Reproduce each record exactly.

——

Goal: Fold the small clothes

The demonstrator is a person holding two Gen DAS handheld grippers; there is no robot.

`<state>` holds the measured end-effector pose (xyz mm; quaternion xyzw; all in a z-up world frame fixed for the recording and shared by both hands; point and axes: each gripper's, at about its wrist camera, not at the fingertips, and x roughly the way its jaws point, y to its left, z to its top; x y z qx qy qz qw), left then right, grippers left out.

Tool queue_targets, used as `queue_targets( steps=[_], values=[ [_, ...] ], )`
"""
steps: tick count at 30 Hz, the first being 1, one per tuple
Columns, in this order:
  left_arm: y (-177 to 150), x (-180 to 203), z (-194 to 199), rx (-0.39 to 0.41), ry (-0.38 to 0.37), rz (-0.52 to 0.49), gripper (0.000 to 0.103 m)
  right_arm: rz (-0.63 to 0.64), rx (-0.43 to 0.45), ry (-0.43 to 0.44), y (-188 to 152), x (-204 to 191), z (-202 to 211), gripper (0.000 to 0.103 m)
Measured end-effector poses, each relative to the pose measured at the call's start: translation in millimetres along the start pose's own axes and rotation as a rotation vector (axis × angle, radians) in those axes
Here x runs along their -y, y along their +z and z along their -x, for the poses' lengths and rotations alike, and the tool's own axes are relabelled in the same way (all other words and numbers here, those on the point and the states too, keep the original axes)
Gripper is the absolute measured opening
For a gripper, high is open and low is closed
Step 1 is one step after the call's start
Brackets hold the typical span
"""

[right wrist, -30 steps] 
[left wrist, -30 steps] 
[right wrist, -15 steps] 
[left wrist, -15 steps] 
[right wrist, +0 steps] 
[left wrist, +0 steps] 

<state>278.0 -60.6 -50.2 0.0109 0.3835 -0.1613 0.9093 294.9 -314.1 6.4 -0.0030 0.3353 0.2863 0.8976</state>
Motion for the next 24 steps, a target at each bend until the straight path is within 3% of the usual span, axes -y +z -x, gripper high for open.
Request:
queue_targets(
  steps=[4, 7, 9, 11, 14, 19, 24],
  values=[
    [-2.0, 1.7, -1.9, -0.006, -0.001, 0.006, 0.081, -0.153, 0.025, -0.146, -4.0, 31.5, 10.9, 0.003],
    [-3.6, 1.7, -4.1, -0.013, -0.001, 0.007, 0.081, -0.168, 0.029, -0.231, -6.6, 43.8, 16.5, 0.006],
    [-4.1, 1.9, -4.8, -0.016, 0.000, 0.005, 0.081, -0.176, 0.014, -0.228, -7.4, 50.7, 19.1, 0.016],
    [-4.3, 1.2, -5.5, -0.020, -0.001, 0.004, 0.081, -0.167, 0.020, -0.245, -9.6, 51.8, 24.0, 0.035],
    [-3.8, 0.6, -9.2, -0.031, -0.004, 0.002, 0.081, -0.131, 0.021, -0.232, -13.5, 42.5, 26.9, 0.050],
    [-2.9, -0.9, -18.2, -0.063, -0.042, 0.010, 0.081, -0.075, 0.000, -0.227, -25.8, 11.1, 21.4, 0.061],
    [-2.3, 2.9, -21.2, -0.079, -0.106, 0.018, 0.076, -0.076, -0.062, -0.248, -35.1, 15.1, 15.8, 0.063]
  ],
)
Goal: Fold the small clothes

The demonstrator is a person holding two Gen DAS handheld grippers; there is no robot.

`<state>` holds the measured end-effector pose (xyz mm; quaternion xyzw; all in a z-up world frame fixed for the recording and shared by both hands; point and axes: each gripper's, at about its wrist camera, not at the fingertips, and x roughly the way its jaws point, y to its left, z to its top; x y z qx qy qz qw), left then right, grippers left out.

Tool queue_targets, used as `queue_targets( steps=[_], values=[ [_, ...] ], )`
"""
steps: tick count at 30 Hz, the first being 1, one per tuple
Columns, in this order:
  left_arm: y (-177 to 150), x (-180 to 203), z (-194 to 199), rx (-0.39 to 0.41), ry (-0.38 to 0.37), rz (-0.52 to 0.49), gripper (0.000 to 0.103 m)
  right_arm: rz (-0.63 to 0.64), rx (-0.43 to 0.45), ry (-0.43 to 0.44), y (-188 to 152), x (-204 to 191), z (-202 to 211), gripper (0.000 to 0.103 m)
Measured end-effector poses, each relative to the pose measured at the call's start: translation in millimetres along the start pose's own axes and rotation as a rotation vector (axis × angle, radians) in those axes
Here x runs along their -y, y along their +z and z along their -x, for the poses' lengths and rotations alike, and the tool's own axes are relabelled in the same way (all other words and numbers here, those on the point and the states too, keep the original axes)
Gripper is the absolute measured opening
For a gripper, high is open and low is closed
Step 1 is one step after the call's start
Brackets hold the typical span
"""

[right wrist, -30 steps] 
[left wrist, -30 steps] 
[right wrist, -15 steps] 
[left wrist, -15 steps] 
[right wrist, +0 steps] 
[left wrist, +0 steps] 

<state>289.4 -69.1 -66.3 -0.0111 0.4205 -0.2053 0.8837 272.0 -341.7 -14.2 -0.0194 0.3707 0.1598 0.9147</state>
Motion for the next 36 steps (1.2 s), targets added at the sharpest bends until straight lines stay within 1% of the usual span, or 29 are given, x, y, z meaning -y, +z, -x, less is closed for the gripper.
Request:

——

- Result of this task:
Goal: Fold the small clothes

The demonstrator is a person holding two Gen DAS handheld grippers; there is no robot.

`<state>` holds the measured end-effector pose (xyz mm; quaternion xyzw; all in a z-up world frame fixed for the recording and shared by both hands; point and axes: each gripper's, at about its wrist camera, not at the fingertips, and x roughly the way its jaws point, y to its left, z to its top; x y z qx qy qz qw), left then right, grippers left out.

Tool queue_targets, used as `queue_targets( steps=[_], values=[ [_, ...] ], )`
"""
steps: tick count at 30 Hz, the first being 1, one per tuple
Columns, in this order:
  left_arm: y (-177 to 150), x (-180 to 203), z (-194 to 199), rx (-0.39 to 0.41), ry (-0.38 to 0.37), rz (-0.52 to 0.49), gripper (0.000 to 0.103 m)
  right_arm: rz (-0.63 to 0.64), rx (-0.43 to 0.45), ry (-0.43 to 0.44), y (-188 to 152), x (-204 to 191), z (-202 to 211), gripper (0.000 to 0.103 m)
Measured end-effector poses, each relative to the pose measured at the call's start: translation in millimetres along the start pose's own axes and rotation as a rotation vector (axis × angle, radians) in those axes
Here x runs along their -y, y along their +z and z along their -x, for the poses' lengths and rotations alike, and the tool's own axes are relabelled in the same way (all other words and numbers here, those on the point and the states too, keep the original axes)
Gripper is the absolute measured opening
For a gripper, high is open and low is closed
Step 1 is one step after the call's start
Brackets hold the typical span
"""

[right wrist, -30 steps] 
[left wrist, -30 steps] 
[right wrist, -15 steps] 
[left wrist, -15 steps] 
[right wrist, +0 steps] 
[left wrist, +0 steps] 

<state>278.0 -60.6 -50.2 0.0109 0.3835 -0.1613 0.9093 294.9 -314.1 6.4 -0.0030 0.3353 0.2863 0.8976</state>
Motion for the next 24 steps, a target at each bend until the straight path is within 3% of the usual span, axes -y +z -x, gripper high for open.
Request:
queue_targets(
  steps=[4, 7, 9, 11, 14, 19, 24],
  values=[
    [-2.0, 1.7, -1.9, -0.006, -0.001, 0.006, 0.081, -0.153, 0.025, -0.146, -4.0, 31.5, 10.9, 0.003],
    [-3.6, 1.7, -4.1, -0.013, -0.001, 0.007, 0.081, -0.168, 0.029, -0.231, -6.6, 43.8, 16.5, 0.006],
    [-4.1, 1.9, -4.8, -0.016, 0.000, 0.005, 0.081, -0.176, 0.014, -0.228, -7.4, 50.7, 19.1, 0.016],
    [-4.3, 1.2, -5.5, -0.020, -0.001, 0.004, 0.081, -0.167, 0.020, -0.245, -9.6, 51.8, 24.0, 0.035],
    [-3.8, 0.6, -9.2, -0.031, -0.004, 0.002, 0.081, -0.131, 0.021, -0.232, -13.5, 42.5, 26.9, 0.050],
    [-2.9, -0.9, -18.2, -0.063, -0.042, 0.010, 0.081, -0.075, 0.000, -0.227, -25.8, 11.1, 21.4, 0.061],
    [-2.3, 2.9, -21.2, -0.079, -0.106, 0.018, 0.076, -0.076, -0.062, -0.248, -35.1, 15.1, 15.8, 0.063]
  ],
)
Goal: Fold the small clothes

The demonstrator is a person holding two Gen DAS handheld grippers; there is no robot.

`<state>` holds the measured end-effector pose (xyz mm; quaternion xyzw; all in a z-up world frame fixed for the recording and shared by both hands; point and axes: each gripper's, at about its wrist camera, not at the fingertips, and x roughly the way its jaws point, y to its left, z to its top; x y z qx qy qz qw), left then right, grippers left out.

Tool queue_targets, used as `queue_targets( steps=[_], values=[ [_, ...] ], )`
"""
steps: tick count at 30 Hz, the first being 1, one per tuple
Columns, in this order:
  left_arm: y (-177 to 150), x (-180 to 203), z (-194 to 199), rx (-0.39 to 0.41), ry (-0.38 to 0.37), rz (-0.52 to 0.49), gripper (0.000 to 0.103 m)
  right_arm: rz (-0.63 to 0.64), rx (-0.43 to 0.45), ry (-0.43 to 0.44), y (-188 to 152), x (-204 to 191), z (-202 to 211), gripper (0.000 to 0.103 m)
Measured end-effector poses, each relative to the pose measured at the call's start: translation in millimetres along the start pose's own axes and rotation as a rotation vector (axis × angle, radians) in those axes
Here x runs along their -y, y along their +z and z along their -x, for the poses' lengths and rotations alike, and the tool's own axes are relabelled in the same way (all other words and numbers here, those on the point and the states too, keep the original axes)
Gripper is the absolute measured opening
For a gripper, high is open and low is closed
Step 1 is one step after the call's start
Brackets hold the typical span
"""

[right wrist, -30 steps] 
[left wrist, -30 steps] 
[right wrist, -15 steps] 
[left wrist, -15 steps] 
[right wrist, +0 steps] 
[left wrist, +0 steps] 

<state>289.4 -69.1 -66.3 -0.0111 0.4205 -0.2053 0.8837 272.0 -341.7 -14.2 -0.0194 0.3707 0.1598 0.9147</state>
Motion for the next 36 steps (1.2 s), targets added at the sharpest bends until straight lines stay within 1% of the usual span, or 29 are given, x, y, z meaning -y, +z, -x, less is closed for the gripper.
Request:

That completes the response.